En général, j’aime écrire vite et essayer que mes doigts suivent ma pensée pendant que l’idée passe, mais pour La perte, c’est impossible. J’ai beau connaître l’histoire sur le bout des doigts, chaque partie, chaque personnage, chaque recoin, je n’arrive pas à l’écrire rapidement. Il y a une histoire, certes, mais il y a surtout des situations, des sentiments, des moments lourds aussi.

C’est différent de ce que j’écris en général et ça implique un autre rythme aussi. Une lenteur que je trouve difficile. Il va falloir que je m’y habitue. Dix-huit chapitres écrit avant décembre mis de côté. Pas qu’ils étaient mauvais, mais c’était trop racontés, pas assez sentis. Pas ce que je voulais, quoi. On recommence. On écrit un ou deux chapitres par semaine. Après deux mois, j’en suis au septième. Il y a encore quelque chose qui m’agace, je crois que je vais trop vite, pas assez au fond des choses. La mort, c’est long et ça fait mal quand on plonge dedans.

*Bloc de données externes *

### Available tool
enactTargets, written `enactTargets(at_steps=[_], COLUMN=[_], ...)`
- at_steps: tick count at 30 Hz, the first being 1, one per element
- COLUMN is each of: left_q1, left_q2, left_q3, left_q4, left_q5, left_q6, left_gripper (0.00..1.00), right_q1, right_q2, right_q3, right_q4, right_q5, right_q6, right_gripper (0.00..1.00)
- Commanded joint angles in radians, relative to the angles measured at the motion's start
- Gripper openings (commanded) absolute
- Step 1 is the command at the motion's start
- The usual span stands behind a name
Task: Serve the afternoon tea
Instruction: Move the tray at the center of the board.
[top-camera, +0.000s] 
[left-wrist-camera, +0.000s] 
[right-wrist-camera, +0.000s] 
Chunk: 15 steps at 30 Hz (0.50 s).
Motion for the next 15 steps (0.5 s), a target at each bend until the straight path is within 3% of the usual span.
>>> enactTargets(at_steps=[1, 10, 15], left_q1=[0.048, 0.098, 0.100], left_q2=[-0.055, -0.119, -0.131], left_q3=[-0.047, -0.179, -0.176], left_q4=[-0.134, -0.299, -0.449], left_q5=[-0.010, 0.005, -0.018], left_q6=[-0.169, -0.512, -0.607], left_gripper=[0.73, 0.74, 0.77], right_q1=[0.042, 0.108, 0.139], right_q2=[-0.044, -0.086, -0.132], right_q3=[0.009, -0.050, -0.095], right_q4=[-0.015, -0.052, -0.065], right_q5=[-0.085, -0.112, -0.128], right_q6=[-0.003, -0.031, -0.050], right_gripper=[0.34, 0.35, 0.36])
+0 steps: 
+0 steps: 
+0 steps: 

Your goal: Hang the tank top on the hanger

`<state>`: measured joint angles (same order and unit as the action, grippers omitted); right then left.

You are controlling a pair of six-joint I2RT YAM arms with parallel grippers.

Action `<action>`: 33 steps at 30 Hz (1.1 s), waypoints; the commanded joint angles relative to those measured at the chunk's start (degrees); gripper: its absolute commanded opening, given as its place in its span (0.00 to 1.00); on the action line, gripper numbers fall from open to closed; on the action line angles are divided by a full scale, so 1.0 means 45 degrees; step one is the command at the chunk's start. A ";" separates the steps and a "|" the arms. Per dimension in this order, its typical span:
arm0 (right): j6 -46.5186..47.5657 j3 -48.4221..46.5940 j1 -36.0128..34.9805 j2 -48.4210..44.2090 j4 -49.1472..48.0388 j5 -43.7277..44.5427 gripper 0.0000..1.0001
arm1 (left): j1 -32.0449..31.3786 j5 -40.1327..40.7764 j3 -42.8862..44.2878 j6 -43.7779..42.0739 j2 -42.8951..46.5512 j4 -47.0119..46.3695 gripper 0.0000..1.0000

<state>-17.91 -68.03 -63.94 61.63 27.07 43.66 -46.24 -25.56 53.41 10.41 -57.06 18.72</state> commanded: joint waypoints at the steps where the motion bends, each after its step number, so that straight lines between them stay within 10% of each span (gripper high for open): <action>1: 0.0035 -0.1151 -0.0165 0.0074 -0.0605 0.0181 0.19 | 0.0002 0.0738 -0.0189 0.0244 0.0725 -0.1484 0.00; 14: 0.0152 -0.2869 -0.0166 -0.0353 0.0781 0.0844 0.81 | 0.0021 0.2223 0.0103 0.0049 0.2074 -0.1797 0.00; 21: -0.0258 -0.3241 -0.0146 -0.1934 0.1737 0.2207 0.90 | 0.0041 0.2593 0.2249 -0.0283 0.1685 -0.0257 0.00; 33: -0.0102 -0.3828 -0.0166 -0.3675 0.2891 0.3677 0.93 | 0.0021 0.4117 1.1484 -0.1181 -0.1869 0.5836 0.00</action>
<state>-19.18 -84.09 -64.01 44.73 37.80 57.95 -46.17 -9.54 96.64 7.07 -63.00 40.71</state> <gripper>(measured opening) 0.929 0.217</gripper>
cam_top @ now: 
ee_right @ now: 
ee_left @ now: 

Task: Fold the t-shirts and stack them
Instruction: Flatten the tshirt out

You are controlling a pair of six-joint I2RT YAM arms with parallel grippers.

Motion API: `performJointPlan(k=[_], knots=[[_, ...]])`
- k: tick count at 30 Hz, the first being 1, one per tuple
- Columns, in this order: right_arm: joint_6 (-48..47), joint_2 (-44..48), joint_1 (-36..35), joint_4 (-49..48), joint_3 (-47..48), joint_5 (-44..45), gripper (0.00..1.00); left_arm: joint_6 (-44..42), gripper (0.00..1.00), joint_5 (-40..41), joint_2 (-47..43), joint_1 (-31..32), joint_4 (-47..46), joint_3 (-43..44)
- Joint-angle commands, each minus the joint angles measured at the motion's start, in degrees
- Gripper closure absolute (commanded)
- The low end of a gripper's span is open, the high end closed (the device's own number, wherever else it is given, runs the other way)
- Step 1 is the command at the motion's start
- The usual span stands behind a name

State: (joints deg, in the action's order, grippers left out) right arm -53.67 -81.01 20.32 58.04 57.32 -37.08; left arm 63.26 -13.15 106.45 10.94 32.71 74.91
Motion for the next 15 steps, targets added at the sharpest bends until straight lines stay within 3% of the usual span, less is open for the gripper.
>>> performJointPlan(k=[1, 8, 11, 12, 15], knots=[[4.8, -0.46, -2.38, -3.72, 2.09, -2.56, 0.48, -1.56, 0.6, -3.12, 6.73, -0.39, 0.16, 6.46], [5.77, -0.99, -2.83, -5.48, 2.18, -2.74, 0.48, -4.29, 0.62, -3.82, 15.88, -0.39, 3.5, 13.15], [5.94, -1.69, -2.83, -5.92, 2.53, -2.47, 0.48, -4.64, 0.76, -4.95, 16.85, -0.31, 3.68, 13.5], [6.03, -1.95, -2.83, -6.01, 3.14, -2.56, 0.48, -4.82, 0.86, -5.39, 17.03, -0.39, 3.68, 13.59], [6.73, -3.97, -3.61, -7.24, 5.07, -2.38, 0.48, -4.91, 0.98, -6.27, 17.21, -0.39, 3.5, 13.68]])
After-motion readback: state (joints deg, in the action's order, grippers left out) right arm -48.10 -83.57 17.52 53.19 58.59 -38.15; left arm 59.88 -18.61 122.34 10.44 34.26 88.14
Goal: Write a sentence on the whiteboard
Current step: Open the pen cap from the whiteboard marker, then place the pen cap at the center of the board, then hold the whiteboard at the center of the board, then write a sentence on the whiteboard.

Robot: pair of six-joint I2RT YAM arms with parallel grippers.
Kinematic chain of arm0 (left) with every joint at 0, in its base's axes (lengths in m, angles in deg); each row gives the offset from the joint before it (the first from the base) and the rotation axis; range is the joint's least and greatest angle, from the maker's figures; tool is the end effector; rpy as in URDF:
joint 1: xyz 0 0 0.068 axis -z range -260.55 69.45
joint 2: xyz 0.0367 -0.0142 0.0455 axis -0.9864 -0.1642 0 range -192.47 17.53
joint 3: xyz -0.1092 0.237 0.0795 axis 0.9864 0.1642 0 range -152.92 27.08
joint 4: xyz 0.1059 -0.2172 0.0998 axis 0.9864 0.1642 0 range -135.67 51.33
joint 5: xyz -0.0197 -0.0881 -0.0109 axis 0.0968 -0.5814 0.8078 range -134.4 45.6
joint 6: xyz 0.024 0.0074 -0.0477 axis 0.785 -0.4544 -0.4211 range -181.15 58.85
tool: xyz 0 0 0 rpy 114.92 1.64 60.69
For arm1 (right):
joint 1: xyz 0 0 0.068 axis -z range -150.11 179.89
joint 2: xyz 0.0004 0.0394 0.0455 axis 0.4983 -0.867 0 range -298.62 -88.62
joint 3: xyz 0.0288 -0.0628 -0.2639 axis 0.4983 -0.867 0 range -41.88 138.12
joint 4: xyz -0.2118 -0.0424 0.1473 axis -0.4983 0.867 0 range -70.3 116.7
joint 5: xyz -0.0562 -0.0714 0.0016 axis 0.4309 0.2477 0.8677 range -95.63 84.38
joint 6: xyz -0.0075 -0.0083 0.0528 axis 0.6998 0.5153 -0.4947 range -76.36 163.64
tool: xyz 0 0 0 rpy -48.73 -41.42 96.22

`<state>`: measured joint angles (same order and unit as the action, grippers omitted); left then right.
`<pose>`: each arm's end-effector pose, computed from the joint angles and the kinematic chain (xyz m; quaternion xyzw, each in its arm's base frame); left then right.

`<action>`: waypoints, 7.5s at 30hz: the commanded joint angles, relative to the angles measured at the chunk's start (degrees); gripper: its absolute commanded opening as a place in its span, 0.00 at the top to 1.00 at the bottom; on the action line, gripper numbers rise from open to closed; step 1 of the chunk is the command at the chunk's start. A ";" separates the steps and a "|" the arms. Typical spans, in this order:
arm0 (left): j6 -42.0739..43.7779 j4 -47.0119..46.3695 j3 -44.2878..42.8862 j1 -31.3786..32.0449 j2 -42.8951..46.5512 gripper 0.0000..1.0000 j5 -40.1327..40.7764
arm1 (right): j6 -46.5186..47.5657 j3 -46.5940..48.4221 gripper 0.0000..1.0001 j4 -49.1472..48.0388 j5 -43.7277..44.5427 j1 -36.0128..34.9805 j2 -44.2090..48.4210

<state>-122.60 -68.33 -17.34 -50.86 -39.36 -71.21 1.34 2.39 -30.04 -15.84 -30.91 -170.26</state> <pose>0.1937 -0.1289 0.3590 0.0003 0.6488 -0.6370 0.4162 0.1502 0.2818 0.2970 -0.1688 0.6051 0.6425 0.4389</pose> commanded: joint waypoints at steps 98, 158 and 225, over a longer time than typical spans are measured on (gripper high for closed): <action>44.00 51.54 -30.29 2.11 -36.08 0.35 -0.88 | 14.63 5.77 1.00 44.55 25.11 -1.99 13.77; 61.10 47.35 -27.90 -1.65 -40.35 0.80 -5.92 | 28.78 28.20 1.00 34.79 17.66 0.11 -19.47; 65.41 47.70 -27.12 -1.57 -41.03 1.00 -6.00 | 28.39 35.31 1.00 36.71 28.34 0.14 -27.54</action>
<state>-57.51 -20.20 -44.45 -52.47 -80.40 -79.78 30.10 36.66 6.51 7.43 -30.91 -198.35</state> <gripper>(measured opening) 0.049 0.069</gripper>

La mort, j’avoue que c’est un sujet que j’aime en littérature, même si je la déteste partout ailleurs. J’ai adoré Une mort très douce de Simone de Beauvoir (lu un mois après que ma propre mère soit décédée) et, il y a trois ou quatre ans, j’ai pleuré avec Mathias Malzieu dans Maintenant qu’il fait tout le temps nuit sur toi. En littérature, en art ou ailleurs, la mort se prête bien. Peut-être parce qu’elle est à la fois concrète et abstraite: elle va arriver, mais on ne sait pas trop ce que c’est. C’est triste et on préfère ne pas y penser, on l’ignore, mais elle survient quand même. Autrement dit, elle reste là, quelque part, comme un prédateur qui guette sa proie.

C’est le sujet de La perte, évidemment. Il n’y a pas une, mais plusieurs pertes dans ce livre: on songe surtout à ceux qui meurent, mais il y a ceux qui partent aussi. Les uns, on ne leur demande pas leur avis, mais les autres… ils nous abandonnent en connaissance de cause. Tout ceci avec des personnages qui en ont beaucoup sur la conscience: une famille déchirée, une relation illusoire, une orpheline toujours plus seule… Bref, un roman lourd et lent, triste, mais avec des étincelles d’espoir, parce qu’au fond, pour apprécier pleinement la lumière, je présume qu’il faut un peu connaître l’obscurité.